Category : Asanas (Postures), General advice 30th November 2020

Inside Yoga 312 (30/11/2020)

There is one thread which holds together our yoga practice, whether we are doing yoga asanas (physical exercises) or dhyana (meditation), and this is our breathing. It is simply at the core of our practice, and in fact, at the core of our being.

I have often written about the breathing but we need reminding because although it is at the core of our being we often forget about our breathing and take it for granted.

So the message here is simple: whatever we are doing, whether it is a standing posture or a seated posture, or in fact, anything at all, remember to breathe deeply and slowly, and importantly, keep your attention on the breathing.

By putting breathing at the centre of our focus everything else is linked to it, whether it is our body or our mind. Through practice we train our body to respond and do certain actions, and hold positions, and also, we train our mind to remain focussed on what we are doing – and not distracted by thoughts, sounds, feelings and emotions which have nothing to do with the act of practising yoga, or anything else – and thereby quietening our self.

When practising a slow deep breath is what we want, whereas most of the time our breathing can be short and shallow. Not sure. Watch your breathing for a while and see how it really is.

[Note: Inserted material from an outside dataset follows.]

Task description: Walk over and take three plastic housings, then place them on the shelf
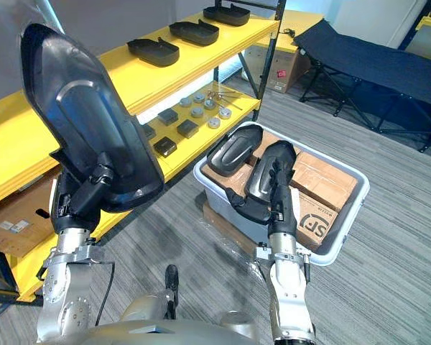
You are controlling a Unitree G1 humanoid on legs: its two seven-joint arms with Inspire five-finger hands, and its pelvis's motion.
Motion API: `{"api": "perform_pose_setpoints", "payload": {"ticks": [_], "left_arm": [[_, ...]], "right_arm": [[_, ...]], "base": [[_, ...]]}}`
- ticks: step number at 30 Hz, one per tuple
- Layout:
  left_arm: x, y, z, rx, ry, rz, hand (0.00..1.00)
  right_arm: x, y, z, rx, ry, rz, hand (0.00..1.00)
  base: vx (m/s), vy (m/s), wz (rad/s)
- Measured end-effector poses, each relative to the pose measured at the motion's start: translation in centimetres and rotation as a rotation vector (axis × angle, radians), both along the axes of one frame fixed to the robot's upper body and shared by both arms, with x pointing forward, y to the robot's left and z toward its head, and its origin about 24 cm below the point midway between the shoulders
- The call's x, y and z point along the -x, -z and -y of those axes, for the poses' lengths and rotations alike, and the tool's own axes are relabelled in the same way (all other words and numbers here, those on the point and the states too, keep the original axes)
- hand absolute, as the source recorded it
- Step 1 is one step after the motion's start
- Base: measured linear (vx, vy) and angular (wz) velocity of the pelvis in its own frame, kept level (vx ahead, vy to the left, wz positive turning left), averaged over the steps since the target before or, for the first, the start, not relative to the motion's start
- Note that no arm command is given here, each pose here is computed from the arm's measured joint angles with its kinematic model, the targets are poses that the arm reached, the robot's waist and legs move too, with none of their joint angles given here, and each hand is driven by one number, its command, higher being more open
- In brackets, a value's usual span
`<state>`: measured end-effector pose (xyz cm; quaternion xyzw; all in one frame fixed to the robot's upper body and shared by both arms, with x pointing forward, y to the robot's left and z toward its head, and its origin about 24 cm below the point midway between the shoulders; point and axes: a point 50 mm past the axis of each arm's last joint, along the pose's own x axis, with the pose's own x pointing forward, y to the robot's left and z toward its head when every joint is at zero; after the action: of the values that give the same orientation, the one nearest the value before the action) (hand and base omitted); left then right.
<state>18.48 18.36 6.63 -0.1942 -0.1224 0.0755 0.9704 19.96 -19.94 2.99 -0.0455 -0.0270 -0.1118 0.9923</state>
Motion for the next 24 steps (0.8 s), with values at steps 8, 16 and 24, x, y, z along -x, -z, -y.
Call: {"api": "perform_pose_setpoints", "payload": {"ticks": [8, 16, 24], "left_arm": [[0.4, -0.3, -0.9, -0.033, -0.03, 0.01, 0.0], [-0.2, -2.0, -1.5, -0.119, -0.037, 0.077, 0.0], [-0.4, -2.3, -2.4, -0.135, -0.1, 0.071, 0.0]], "right_arm": [[0.2, 0.2, -0.4, -0.05, 0.053, 0.007, 1.0], [-0.9, -0.9, -0.4, -0.077, 0.113, 0.089, 1.0], [-0.5, -2.4, 0.5, -0.077, 0.083, 0.176, 1.0]], "base": [[0.1, 0.02, 0.1], [0.24, 0.053, 0.33], [0.22, -0.051, 0.34]]}}
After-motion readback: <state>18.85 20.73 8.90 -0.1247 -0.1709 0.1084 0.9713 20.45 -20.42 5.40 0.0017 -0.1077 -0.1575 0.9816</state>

Breathing slowly and deeply takes practice – training – so that gradually it becomes second nature to breathe deeply and slowly.

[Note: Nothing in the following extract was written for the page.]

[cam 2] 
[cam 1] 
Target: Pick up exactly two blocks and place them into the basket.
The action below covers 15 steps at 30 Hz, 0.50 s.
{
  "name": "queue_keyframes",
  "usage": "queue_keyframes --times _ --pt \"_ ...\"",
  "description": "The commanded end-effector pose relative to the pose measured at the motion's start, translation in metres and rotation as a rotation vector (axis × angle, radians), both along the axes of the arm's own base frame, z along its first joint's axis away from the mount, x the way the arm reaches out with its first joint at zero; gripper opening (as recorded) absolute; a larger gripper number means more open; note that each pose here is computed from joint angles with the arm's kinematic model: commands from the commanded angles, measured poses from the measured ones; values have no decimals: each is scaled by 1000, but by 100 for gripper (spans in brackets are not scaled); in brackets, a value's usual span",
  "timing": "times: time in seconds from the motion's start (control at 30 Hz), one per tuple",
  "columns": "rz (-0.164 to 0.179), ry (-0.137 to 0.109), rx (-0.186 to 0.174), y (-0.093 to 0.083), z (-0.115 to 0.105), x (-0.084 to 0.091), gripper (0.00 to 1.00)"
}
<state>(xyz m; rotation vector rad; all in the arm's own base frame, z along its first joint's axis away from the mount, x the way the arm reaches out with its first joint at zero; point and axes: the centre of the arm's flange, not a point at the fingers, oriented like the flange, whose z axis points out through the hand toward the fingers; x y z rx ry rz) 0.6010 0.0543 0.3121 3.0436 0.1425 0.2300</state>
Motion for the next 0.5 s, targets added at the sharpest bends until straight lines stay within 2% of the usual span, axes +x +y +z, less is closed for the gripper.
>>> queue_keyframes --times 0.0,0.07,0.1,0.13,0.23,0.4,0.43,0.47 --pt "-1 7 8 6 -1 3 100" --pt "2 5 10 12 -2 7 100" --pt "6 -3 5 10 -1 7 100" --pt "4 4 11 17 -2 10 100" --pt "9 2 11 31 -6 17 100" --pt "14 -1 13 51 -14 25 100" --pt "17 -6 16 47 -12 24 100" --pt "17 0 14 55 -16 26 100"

Also, notice how often we stop breathing. It might be just a short moment, but again be aware of this tendency, and see if the breathing can be trained to be more steady and consistent.

This is important: do not expect a 100 percent record of success, but do expect to improve our breathing in general, and its control, through this training exercise. It is, however, important to train ourselves how to return to the better way of breathing. The return is key, as it is during meditation in which we train ourselves to return to silence, with no thoughts by dropping our repetitive chattering in our head!

One of the most common things people tell me is that they are not very good at this practice. This thought is not only unhelpful, but it is not the point, because making small steps towards improvements is more important than judgements which aim for perfection (there is no such thing).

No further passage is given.